Il ressort de cette qualification une application, en l’espèce jugée exclusive, du régime de la responsabilité pour produits défectueux, dès lors que l'action était dirigée contre Enedis, qui est un producteur, en raison d'un défaut de sécurité du produit litigieux.

L’application exclusive du régime de la responsabilité du fait des produits défectueux

S’agissant de l’application du régime, la chambre commerciale retient que, outre la qualité de producteur en l’espèce caractérisée, aux termes de l'article 1386-3, devenu 1245-2, du Code civil, l'électricité est considérée comme un produit, si bien que l’hypothèse de l’espèce d’une surtension électrique peut constituer un défaut de sécurité.

S’agissant plus particulièrement de l’exclusivité de son application, elle précise qu’il résulte de l'article 1386-18, devenu 1245-17, du Code civil, que si le régime de la responsabilité du fait des produits défectueux n'exclut pas l'application d'autres régimes de responsabilité contractuelle ou extracontractuelle, c'est à la condition que ceux-ci reposent sur des fondements différents (v. not. Civ. 1re, 17 mars 2016, n° 13-18.876).

Or ayant retenu, en premier lieu, que l'électricité constitue au sens de l'article 1386-3 du Code civil un produit, en deuxième lieu, qu'il était établi que le dommage était consécutif à une surtension, liée elle-même à une rupture du réseau de distribution d'Enedis et, en troisième lieu, que cette surtension était constitutive d'un défaut de sécurité, ce dont elle a déduit que le litige ressortait du seul régime de la responsabilité pour produits défectueux, la cour d'appel, qui a ainsi exclu que le manquement invoqué à l'obligation de résultat d'entretien des branchements du réseau constitue un fondement distinct du défaut du produit en cause et procédé à la recherche prétendument omise, a légalement justifié sa décision.

Références :

 Com. 10 nov. 2021, n° 20-17.368

■ CJUE 24 nov. 2022, Cafpi SA c/ Enedis SA, aff. C-691/21 RTD civ. 2023. 112, obs. P. Jourdain.

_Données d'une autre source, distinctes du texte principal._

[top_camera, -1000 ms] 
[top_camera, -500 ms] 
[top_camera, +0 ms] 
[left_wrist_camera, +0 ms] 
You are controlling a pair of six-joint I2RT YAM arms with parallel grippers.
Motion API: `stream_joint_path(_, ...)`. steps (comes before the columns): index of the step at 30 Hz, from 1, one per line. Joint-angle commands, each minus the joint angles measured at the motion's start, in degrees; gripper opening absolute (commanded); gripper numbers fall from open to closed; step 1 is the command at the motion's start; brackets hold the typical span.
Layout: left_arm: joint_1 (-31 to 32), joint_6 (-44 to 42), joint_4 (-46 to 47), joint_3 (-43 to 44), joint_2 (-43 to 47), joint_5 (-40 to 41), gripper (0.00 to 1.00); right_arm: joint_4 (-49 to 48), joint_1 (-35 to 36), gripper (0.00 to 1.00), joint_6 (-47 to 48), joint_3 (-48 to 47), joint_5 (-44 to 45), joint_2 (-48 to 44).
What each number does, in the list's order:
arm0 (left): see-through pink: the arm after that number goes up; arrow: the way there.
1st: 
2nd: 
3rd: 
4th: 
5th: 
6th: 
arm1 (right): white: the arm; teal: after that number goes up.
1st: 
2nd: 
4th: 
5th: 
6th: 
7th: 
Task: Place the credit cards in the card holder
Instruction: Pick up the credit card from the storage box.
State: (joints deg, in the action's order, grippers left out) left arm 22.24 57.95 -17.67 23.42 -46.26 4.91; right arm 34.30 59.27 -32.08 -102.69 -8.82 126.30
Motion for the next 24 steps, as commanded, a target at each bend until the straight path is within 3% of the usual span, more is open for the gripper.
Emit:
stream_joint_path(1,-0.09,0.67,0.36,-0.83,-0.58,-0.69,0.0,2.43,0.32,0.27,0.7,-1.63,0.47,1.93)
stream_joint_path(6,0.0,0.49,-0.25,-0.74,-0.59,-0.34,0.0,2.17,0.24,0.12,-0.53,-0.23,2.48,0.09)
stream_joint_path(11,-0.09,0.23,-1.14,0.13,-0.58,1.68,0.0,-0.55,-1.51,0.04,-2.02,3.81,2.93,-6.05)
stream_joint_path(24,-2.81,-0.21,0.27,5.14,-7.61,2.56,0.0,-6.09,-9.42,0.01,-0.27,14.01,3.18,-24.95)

■ CJUE 17 déc. 2020, aff. C-693/18 : RTD eur. 2021. 220, obs. P. Thieffry.

■ CJUE 7 juill. 2022, Keskinäinen Vakuutusyhtiö Fennia, aff. C-264/21 D. 2022. 2076, note J.-S. Borghetti ; RTD com. 2022. 770, obs. J. Passa.

■ CJUE 10 janv. 2006, Skov Aeg c/ Bilka Lavprisvarehus, aff. C-402/03 : D. 2006. 1259, obs. C. Nourissat ; ibid. 1929, obs. P. Brun et P. Jourdain ; RTD civ. 2006. 265, obs. P. Remy-Corlay ; ibid. 333, obs. P. Jourdain ; RTD com. 2006. 515, obs. M. Luby.

■ Civ. 1re, 11 juill. 2018, n° 17-20.154 P DAE, 21 sept. 2018, note M. Hervieu ; D. 2018. 1840, note J.-S. Borghetti ; ibid. 2019. 38, obs. P. Brun, O. Gout et C. Quézel-Ambrunaz ; AJ contrat 2018. 442, obs. C.-E. Bucher ; RTD civ. 2019. 121, obs. P. Jourdain.

■ Civ. 1re, 17 mars 2016, n° 13-18.876 P D. 2016. 705 ; ibid. 2017. 24, obs. P. Brun, O. Gout et C. Quézel-Ambrunaz ; RTD civ. 2016. 646, obs. P. Jourdain.